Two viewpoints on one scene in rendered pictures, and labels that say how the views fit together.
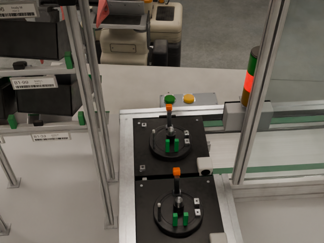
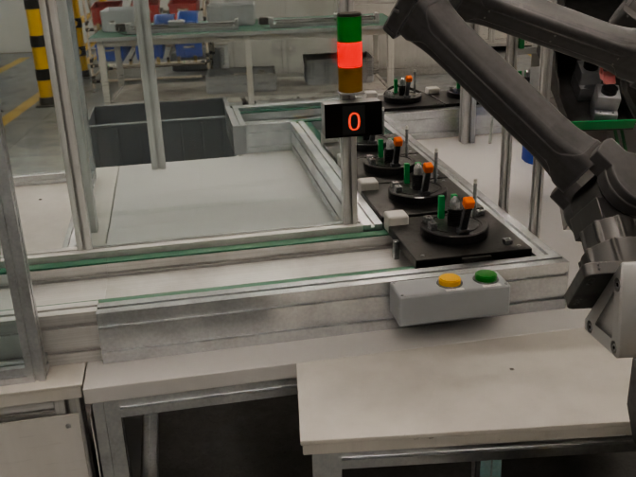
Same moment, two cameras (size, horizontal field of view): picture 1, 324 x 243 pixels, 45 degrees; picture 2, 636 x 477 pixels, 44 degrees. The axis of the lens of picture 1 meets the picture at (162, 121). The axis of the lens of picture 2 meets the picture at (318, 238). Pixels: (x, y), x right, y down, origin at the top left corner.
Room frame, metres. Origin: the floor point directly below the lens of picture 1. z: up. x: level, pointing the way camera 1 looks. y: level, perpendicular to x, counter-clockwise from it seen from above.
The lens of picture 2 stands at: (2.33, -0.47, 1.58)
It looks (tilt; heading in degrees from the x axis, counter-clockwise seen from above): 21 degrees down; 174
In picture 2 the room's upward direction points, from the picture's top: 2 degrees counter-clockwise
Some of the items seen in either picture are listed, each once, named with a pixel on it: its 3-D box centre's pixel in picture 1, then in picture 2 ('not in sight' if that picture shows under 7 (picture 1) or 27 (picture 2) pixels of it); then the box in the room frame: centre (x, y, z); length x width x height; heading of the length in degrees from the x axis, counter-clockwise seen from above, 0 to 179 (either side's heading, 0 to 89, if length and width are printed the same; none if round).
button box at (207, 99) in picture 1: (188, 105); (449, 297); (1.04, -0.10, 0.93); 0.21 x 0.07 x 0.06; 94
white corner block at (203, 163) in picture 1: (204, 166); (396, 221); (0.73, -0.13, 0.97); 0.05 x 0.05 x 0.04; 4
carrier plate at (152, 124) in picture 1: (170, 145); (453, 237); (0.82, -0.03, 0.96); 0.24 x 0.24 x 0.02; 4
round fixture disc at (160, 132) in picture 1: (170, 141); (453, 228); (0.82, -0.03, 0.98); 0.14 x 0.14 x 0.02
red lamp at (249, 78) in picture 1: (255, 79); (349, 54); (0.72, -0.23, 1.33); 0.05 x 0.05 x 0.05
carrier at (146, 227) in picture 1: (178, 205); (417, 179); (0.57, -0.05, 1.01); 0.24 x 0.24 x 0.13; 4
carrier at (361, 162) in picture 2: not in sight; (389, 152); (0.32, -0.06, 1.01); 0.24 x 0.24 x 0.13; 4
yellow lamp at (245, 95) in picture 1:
________________
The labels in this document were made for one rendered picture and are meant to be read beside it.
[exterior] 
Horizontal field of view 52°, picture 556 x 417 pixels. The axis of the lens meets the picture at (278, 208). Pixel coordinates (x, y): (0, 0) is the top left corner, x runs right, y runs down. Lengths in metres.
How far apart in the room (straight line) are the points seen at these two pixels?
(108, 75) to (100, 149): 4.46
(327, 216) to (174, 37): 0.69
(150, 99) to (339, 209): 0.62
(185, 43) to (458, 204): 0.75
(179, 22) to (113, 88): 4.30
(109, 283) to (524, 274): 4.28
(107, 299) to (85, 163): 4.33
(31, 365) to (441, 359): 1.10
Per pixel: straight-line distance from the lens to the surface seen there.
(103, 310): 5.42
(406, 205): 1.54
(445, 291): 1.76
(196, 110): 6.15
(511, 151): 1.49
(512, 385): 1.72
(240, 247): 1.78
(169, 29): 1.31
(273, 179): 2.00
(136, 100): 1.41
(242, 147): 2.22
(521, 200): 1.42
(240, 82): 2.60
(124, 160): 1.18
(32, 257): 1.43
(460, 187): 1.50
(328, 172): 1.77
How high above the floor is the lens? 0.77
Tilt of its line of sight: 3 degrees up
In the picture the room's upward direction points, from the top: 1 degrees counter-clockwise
________________
## PROBLEM DETAILS
Check each line of the listing for "labels", and copy the ones that hold it.

## SOLVED PROBLEM
Two viewpoints on one scene in rendered pictures, and labels that say how the views fit together.
The labels in this document were made for one rendered picture and are meant to be read beside it.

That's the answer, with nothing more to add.